Validation of eDNA methods for managing the terrestrial invasive snake Lampropeltis californiae on the Canary Islands.

Invasive snakes are among the most challenging invaders worldwide due to their exceptionally low detection rate and grave ecological impacts. Environmental DNA (eDNA) has emerged as a promising tool to improve invasive snake detection and enhancing management programs, yet its application to terrestrial snakes remains underexplored. This study provides the first advances in the use of eDNA techniques to detect the terrestrial invasive California kingsnake (Lampropeltis californiae). We designed L. californiae-specific primers and tested their effectiveness in detecting the species in different environmental samples, including swab samples from underneath artificial cover objects (ACOs) made of different materials, soil beneath ACOs, randomly collected soil, and researchers' boots.
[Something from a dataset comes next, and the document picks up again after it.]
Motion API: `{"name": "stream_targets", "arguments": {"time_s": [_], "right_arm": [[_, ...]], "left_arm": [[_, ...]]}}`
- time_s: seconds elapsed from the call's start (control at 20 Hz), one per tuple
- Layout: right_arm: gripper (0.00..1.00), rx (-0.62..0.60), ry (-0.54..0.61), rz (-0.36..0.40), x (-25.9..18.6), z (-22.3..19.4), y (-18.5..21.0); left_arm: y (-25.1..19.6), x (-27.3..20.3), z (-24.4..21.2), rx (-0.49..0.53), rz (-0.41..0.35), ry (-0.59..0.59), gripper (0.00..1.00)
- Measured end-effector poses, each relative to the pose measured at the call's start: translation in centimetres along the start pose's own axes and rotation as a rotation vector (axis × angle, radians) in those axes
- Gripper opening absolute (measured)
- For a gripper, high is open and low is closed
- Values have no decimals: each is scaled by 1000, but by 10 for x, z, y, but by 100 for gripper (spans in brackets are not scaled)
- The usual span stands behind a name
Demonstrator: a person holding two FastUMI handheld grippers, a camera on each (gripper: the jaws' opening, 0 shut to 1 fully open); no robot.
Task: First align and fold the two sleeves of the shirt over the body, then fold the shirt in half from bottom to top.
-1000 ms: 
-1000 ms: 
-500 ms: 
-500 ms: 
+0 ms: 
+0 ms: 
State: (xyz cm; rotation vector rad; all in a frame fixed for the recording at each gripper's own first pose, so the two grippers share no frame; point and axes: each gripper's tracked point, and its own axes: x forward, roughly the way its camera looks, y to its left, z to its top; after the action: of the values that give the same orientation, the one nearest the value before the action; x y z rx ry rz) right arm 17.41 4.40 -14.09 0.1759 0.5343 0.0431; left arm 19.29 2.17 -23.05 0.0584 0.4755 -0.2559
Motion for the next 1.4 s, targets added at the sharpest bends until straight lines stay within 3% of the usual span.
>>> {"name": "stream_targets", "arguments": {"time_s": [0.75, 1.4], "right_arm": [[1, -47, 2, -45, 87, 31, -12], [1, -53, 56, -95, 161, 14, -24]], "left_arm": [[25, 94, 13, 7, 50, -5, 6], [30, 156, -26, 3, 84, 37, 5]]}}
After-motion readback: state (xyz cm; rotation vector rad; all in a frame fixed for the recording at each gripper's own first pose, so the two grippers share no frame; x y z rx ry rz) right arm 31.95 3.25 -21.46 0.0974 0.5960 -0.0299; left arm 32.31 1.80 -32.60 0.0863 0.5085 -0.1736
Additionally, we conducted a controlled experiment to assess the accumulation and degradation rate of L. californiae eDNA over a 14-day period (7 with snakes in the terraria and 7 after having removed them). We detected L. californiae eDNA in 9.31% of swab samples, in 2.22% of soil samples under ACOs, and in 2.56% of boot samples, while no detections appeared in randomly collected soil or controls. In the controlled experiment, eDNA was undetectable in terraria prior snake introductions, but remained detectable throughout the study, with no evidence of snake eDNA degradation after snake removal. These findings provide key insights for the implementation of an eDNA-based protocol for the detection of L. californiae in Gran Canaria, offering a valuable tool for monitoring this invasive species. Furthermore, this study could be used for refining eDNA methodologies to detect other elusive terrestrial snake species elsewhere.